Whole life insurance is the other main type of permanent insurance. The premiums are the same every year, but some of the premiums go into investments managed by the insurance company. Unlike universal life insurance, where you pick the investments, with whole life, the insurance company is in charge. They will invest in a mix of stocks and bonds, but also into non-traditional asset classes like residential and commercial mortgages, real estate, private equity, private placements and insurance policy loans. The asset allocation looks more like a pension fund than a mutual fund.
Term life insurance policies, including term to 100, have premiums based on your age, health, probability of death, and a little profit for the insurance company. The fees are low because the premiums are based on the pure cost of insurance.
Universal life and whole life have higher fees. The mutual fund options offered within a universal life policy tend to have higher fees than a retail mutual fund or other investment options. With whole life, the fees are mostly front-end loaded, such that the value of the investment component of the policy doesn’t build much initially.
In exchange for these higher fees, you get tax savings. These savings may result in a larger estate to pass along to your beneficiaries. If you’re otherwise investing money in a non-registered account, you have annual investment income and capital gains that are subject to tax. On your death, unless your assets pass to your spouse, your deferred capital gains on non-registered investments become taxable and result in tax payable. Diverting non-registered money into an insurance policy will reduce your annual tax, and your tax on death.
Whether wealth insurance will increase the wealth passed to your beneficiaries on death depends, Charles. Some factors that will increase the merit of life insurance are having a low risk tolerance, being in a high tax bracket, or having excess investments inside a corporation. The corporate angle is important, as getting money out of a corporation using a life insurance policy can be much more tax-efficient than having your beneficiaries simply withdraw cash or investments from an incorporated company.
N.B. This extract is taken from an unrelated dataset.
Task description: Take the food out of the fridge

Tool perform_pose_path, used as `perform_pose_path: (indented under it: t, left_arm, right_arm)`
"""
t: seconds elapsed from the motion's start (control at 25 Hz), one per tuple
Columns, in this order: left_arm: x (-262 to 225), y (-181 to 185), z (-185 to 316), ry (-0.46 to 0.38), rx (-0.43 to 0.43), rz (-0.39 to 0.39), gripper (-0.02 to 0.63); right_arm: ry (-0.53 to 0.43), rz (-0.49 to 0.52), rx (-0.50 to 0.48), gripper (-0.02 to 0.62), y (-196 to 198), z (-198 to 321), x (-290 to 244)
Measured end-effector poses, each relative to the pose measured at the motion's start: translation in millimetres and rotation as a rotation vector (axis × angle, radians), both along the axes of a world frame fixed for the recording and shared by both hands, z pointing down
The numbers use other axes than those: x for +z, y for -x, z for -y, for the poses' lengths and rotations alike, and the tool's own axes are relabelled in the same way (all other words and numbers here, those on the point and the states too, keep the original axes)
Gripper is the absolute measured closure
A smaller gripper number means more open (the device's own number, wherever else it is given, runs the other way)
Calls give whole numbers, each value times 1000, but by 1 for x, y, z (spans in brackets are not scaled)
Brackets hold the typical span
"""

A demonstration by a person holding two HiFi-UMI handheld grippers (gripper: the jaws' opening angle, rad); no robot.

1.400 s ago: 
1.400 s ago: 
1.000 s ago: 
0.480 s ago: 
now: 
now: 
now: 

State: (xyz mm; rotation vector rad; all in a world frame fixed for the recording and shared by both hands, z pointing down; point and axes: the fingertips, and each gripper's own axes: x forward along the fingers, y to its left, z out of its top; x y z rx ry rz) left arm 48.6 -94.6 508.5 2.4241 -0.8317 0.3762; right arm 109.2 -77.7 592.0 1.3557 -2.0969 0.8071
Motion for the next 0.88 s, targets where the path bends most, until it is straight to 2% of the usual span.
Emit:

Another consideration is how much insurance you should buy, if you buy it. You can borrow against life insurance policies if you run out of money, but this concept can get confusing and the process may or may not be beneficial at the time. If you buy life insurance, it may be preferable to limit your premiums to an amount you can comfortably afford and still maintain investments that will also outlive you.
To assist you in making your decision, Charles, you should consider a comparison of your projected after-tax estate value with and without life insurance. That way, you can compare how you are currently investing your money to an insurance policy. In a case like this, the insurance policy is more of an investment than a risk management tool. Which investment will produce the higher after-tax return on death?
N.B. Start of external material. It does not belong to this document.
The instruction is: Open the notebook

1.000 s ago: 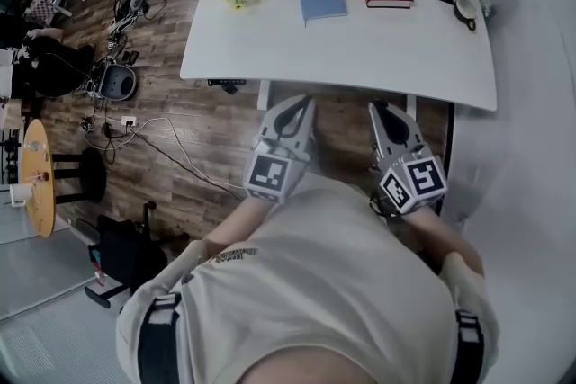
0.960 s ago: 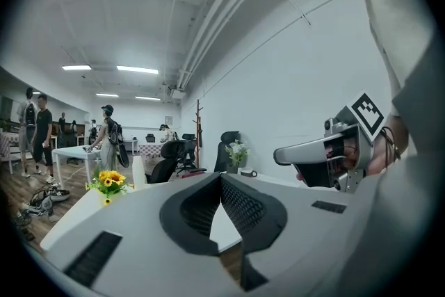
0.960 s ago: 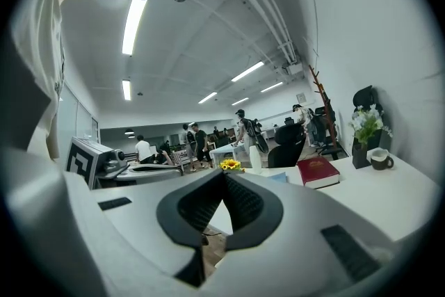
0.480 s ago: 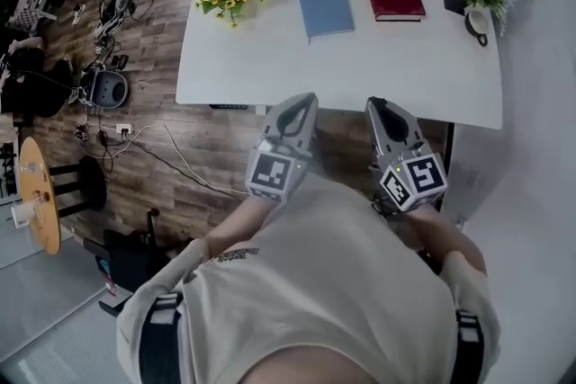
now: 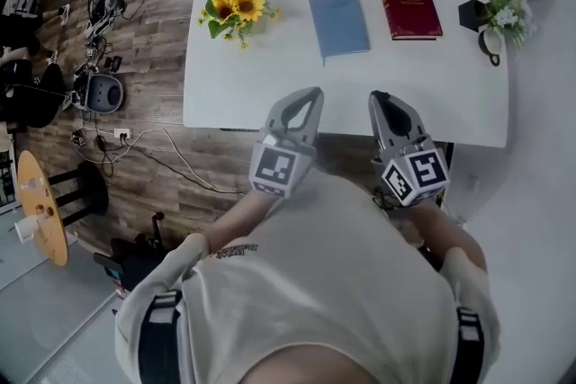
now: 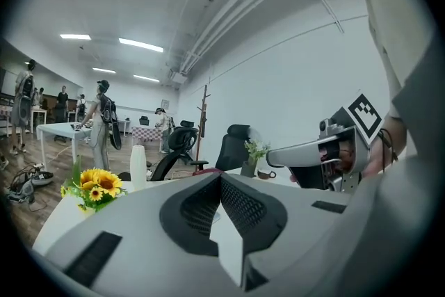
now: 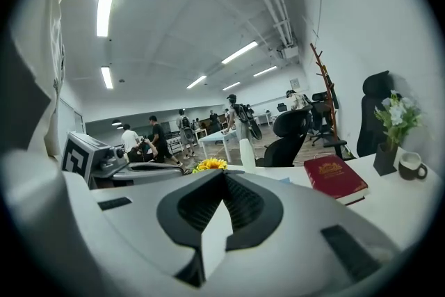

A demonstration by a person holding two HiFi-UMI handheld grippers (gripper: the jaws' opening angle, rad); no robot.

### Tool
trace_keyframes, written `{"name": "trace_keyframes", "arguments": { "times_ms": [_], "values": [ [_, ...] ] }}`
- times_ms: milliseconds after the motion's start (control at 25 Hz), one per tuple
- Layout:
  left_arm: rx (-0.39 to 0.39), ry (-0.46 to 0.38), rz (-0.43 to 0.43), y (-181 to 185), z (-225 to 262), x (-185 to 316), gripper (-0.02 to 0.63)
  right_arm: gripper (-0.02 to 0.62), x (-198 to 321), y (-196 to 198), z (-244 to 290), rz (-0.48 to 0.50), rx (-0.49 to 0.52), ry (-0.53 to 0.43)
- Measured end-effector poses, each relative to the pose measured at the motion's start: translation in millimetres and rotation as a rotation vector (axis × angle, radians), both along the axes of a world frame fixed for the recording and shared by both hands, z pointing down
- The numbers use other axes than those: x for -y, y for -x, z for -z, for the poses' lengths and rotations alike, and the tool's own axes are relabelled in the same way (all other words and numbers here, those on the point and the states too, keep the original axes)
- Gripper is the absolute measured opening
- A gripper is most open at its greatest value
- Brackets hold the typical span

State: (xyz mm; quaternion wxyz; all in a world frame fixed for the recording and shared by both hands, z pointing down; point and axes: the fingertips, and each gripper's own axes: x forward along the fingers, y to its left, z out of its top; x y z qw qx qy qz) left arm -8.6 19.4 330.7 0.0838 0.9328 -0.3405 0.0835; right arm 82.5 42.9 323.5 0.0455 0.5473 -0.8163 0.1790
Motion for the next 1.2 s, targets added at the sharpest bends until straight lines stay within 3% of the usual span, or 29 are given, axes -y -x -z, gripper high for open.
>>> {"name": "trace_keyframes", "arguments": {
  "times_ms": [320,640,1200],
  "values": [
    [-0.022,0.006,-0.050,7,5,61,0.002,0.003,65,4,8,-0.050,-0.024,0.008],
    [-0.004,0.020,-0.060,-3,4,86,0.002,0.003,91,-5,3,-0.057,-0.023,0.031],
    [0.019,0.067,0.008,-30,-7,114,0.002,0.003,124,-26,-18,0.009,0.023,0.080]
  ]
}}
It may be worthwhile having this analysis done by someone who is not offering to sell you life insurance, like an accountant or fee-for-service financial planner.
Life insurance may be an option to maximize your after-tax estate value, Charles, but it really depends. I’ve worked with clients who seemed like good candidates for life insurance but decided against it simply to maintain control of their money. Sometimes the math doesn’t matter and that’s OK. After all, it’s your money.
Jason Heath is a fee-only, advice-only Certified Financial Planner (CFP) at Objective Financial Partners Inc. in Toronto. He does not sell any financial products whatsoever.